Sali Hafiz, right, at May 23 protest in Beirut, instantly became a folk hero across Lebanon after she entered a bank Sept. 14 with a fake gun and demanded $20,000 of her own money. Earlier the bank denied her request to withdraw money she needed to help with a family member’s cancer treatment. She left the bank with $13,000 and an official bank receipt. “We are not criminals, we have the money, but [banks] are stealing it,” Hafiz said.
Lebanese bank directors have frozen deposits for more than two years and limit how much money people can withdraw. Most of those who deposited U.S. dollars have been restricted to withdrawing money in Lebanese pounds at much lower rates than the real value.
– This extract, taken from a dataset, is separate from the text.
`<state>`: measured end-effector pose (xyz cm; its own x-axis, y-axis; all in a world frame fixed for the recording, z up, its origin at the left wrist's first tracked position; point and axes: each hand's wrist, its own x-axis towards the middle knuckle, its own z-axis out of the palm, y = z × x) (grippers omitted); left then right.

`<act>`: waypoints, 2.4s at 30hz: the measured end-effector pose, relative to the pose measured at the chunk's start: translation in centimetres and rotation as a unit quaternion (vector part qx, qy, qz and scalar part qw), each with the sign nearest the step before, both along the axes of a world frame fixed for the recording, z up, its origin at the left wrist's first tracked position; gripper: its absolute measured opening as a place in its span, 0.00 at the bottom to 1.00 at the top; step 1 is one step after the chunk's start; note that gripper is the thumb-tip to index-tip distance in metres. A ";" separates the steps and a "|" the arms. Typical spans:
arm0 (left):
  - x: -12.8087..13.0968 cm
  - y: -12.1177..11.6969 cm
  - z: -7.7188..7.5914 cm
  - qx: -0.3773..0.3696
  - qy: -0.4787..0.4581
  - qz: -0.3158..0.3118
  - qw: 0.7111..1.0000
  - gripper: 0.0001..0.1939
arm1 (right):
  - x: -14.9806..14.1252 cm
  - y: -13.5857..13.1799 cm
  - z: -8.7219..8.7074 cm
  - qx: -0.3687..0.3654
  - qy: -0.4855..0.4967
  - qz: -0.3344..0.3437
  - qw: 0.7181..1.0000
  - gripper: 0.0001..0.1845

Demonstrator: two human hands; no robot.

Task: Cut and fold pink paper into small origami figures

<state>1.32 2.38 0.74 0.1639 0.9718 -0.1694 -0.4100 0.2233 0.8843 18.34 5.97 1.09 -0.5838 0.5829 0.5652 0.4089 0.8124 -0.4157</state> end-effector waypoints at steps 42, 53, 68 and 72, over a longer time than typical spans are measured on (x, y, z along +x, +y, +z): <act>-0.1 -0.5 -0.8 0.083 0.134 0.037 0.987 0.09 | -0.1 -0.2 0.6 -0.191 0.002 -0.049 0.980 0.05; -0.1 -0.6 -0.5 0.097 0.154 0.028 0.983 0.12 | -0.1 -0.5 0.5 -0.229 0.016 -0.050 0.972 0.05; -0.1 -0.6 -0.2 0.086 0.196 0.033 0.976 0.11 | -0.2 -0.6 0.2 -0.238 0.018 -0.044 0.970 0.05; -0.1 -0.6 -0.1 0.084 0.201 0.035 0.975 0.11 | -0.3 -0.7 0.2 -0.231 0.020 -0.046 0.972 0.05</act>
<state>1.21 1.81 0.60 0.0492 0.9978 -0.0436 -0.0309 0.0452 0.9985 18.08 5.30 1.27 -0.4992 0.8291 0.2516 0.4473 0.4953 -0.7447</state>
Hafiz’s success opened up the floodgates, with at least eight others carrying out similar actions over the following week. On Sept. 22 the banks shut their doors indefinitely. Depositors can only access their money from ATM machines in the highly inflated local currency.
Working people in Lebanon have been battered by the nation’s worst-ever economic crisis. The country’s currency has lost nearly 90% of its value, while unemployment has soared, pushing 75% of the population into poverty. The inflation rate in August was 137% over a year earlier, the highest in the world.
Pushing the crisis onto the backs of working people, the capitalist rulers there have ended subsidies on medicine, wheat and fuel. A tank of gasoline for cars now costs almost a worker’s monthly minimum wage.